## TASK BRIEF
All the lines below should appear again unchanged, though their pictures should not.

● ● ● ● ●

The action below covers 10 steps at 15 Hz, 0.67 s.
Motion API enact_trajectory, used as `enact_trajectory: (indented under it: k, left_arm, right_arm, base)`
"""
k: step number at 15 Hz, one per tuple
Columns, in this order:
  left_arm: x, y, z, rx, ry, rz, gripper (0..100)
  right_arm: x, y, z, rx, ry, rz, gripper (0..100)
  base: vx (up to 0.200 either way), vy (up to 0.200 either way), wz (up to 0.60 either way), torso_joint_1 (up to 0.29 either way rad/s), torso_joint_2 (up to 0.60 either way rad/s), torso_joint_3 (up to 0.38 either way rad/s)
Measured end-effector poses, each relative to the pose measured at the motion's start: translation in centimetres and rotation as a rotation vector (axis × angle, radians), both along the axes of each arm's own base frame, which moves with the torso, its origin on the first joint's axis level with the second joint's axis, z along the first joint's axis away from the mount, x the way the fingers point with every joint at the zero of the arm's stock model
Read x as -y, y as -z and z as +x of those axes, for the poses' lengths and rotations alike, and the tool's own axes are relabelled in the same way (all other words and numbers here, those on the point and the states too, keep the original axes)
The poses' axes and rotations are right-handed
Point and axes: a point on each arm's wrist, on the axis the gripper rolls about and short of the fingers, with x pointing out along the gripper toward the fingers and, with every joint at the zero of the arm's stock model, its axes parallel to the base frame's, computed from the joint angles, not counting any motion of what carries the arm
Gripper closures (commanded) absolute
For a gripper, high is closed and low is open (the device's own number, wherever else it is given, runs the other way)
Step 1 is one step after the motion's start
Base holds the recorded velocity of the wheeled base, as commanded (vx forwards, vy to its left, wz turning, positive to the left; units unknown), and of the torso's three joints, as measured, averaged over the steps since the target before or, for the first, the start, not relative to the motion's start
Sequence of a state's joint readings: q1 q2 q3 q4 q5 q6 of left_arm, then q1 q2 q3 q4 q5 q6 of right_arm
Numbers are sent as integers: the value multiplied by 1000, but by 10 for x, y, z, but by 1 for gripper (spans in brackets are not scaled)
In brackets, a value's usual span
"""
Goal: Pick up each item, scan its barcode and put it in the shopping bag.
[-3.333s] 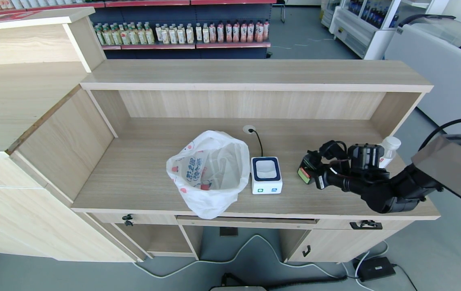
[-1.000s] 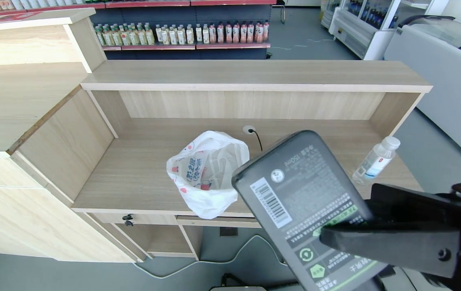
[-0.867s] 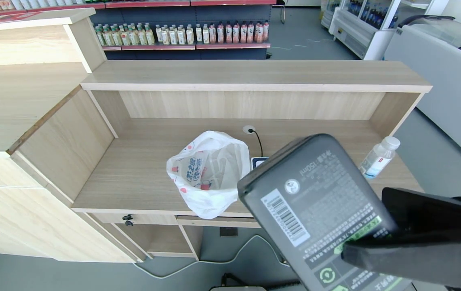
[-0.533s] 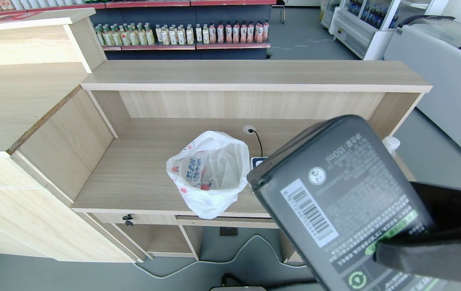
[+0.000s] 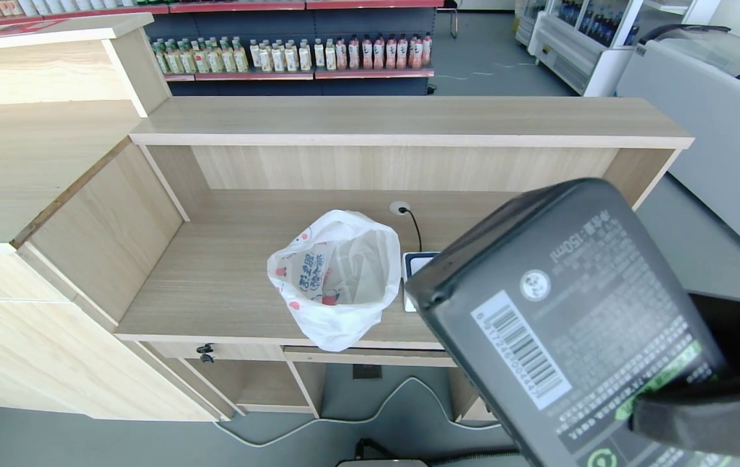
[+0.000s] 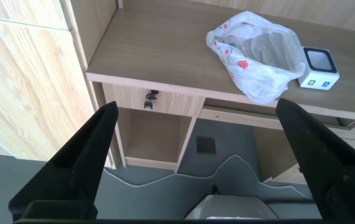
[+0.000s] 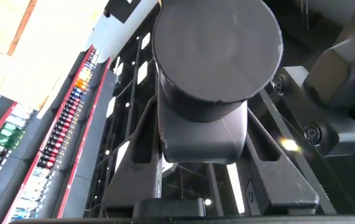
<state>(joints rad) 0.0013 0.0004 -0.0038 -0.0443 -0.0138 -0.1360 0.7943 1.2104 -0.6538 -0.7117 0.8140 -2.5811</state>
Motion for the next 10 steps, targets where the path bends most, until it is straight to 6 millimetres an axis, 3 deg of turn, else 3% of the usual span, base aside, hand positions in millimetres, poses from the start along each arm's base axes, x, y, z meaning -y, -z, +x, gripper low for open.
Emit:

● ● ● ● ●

## TASK RESULT
The action below covers 10 steps at 15 Hz, 0.67 s.
Motion API enact_trajectory, used as `enact_trajectory: (indented under it: k, left_arm, right_arm, base)`
"""
k: step number at 15 Hz, one per tuple
Columns, in this order:
  left_arm: x, y, z, rx, ry, rz, gripper (0..100)
  right_arm: x, y, z, rx, ry, rz, gripper (0..100)
  base: vx (up to 0.200 either way), vy (up to 0.200 either way), wz (up to 0.60 either way), torso_joint_1 (up to 0.29 either way rad/s), torso_joint_2 (up to 0.60 either way rad/s), torso_joint_3 (up to 0.38 either way rad/s)
Measured end-effector poses, each relative to the pose measured at the motion's start: translation in centimetres and rotation as a rotation vector (axis × angle, radians), both along the axes of each arm's own base frame, which moves with the torso, its origin on the first joint's axis level with the second joint's axis, z along the first joint's axis away from the mount, x the way the fingers point with every joint at the zero of the arm's stock model
Read x as -y, y as -z and z as +x of those axes, for the poses' lengths and rotations alike, and the tool's own axes are relabelled in the same way (all other words and numbers here, those on the point and the states too, keep the original axes)
The poses' axes and rotations are right-handed
Point and axes: a point on each arm's wrist, on the axis the gripper rolls about and short of the fingers, with x pointing out along the gripper toward the fingers and, with every joint at the zero of the arm's stock model, its axes parallel to the base frame's, computed from the joint angles, not counting any motion of what carries the arm
Gripper closures (commanded) absolute
For a gripper, high is closed and low is open (the device's own number, wherever else it is given, runs the other way)
Step 1 is one step after the motion's start
Base holds the recorded velocity of the wheeled base, as commanded (vx forwards, vy to its left, wz turning, positive to the left; units unknown), and of the torso's three joints, as measured, averaged over the steps since the target before or, for the first, the start, not relative to the motion's start
Sequence of a state's joint readings: q1 q2 q3 q4 q5 q6 of left_arm, then q1 q2 q3 q4 q5 q6 of right_arm
Numbers are sent as integers: the value multiplied by 1000, but by 10 for x, y, z, but by 1 for gripper (spans in brackets are not scaled)
In brackets, a value's usual span
"""
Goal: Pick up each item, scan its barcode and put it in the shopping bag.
[-3.333s] 
[-1.000s] 
[-0.867s] 
[-0.533s] 
[+0.000s] 
[+0.000s] 
[+0.000s] 
<state>(joints rad) 0.0013 0.0004 -0.0038 -0.0443 -0.0138 -0.1360 0.7943 1.2104 -0.6538 -0.7117 0.8140 -2.5811</state>
Motion for the next 10 steps, targets where the path bends most, until it is straight to 6 millimetres an axis, 3 deg of turn, else 3% of the usual span, base aside, hand positions in millimetres, poses from the start along each arm's base axes, x, y, z meaning -y, -z, +x, gripper low for open.
Emit:

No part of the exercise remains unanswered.